Input for this task:
+++++

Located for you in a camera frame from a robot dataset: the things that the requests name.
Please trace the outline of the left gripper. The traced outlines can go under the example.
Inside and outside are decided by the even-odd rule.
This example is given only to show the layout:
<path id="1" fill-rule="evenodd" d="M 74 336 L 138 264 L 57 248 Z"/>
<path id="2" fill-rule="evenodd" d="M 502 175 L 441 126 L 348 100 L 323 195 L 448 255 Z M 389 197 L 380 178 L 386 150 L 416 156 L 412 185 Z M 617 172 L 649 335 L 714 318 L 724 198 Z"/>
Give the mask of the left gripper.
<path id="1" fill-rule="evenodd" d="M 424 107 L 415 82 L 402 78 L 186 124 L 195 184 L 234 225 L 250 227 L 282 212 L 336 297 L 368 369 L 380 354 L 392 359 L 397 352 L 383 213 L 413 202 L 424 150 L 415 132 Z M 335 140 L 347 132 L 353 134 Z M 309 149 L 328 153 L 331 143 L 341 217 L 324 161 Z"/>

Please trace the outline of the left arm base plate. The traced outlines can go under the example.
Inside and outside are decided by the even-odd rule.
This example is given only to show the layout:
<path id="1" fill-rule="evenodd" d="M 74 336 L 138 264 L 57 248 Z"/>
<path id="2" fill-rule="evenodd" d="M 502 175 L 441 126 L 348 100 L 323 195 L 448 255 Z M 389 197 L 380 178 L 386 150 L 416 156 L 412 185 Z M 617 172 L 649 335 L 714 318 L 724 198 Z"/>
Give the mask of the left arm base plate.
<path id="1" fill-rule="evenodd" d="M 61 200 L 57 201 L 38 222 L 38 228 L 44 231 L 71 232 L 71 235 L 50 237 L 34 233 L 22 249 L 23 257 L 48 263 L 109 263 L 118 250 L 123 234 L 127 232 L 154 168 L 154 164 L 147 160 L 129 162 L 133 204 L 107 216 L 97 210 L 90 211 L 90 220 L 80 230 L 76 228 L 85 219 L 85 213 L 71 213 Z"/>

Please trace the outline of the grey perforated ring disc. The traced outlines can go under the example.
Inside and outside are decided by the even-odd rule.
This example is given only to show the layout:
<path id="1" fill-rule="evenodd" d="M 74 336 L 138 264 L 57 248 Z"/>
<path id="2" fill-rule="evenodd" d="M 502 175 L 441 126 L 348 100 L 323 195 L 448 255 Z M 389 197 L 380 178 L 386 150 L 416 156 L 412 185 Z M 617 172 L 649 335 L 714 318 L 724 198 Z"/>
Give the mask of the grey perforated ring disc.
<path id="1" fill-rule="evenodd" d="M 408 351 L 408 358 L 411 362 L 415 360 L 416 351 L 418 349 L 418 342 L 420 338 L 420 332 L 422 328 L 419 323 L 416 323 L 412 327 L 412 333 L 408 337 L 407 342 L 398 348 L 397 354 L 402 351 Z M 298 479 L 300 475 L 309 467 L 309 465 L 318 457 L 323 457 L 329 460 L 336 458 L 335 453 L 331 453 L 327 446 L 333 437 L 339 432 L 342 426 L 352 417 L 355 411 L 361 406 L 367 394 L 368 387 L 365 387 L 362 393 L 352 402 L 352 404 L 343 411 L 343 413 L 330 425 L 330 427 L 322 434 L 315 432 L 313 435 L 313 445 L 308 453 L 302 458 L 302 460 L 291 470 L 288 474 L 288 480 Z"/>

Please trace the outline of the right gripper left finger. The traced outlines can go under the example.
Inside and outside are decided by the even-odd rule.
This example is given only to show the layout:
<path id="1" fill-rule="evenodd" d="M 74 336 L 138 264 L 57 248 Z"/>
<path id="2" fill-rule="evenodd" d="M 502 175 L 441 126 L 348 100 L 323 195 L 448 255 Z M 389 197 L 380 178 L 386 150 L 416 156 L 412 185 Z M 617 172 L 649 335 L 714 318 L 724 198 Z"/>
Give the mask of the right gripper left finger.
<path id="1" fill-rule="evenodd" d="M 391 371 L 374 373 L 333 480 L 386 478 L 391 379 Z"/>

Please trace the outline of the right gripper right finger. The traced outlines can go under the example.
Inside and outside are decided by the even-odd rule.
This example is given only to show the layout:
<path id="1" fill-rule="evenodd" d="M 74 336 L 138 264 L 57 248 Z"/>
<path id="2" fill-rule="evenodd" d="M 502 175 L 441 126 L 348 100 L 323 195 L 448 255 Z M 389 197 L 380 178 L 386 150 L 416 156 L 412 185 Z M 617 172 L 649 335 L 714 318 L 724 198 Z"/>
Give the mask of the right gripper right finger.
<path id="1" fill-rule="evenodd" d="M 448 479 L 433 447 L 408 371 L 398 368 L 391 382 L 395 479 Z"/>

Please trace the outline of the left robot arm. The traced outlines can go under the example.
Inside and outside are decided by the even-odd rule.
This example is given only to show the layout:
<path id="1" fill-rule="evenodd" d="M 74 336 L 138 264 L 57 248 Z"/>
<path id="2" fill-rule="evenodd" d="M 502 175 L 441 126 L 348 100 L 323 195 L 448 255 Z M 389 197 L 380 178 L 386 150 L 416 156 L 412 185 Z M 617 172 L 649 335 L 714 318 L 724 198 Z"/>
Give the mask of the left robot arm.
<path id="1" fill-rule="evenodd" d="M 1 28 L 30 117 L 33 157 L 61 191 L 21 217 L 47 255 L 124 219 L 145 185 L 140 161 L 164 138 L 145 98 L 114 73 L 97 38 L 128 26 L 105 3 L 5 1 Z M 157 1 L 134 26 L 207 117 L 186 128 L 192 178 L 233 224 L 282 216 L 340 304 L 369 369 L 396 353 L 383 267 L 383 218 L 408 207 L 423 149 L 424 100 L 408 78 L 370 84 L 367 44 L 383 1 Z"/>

+++++

In the data above, how many lines hold the string "outlines"? Give the number by itself.

6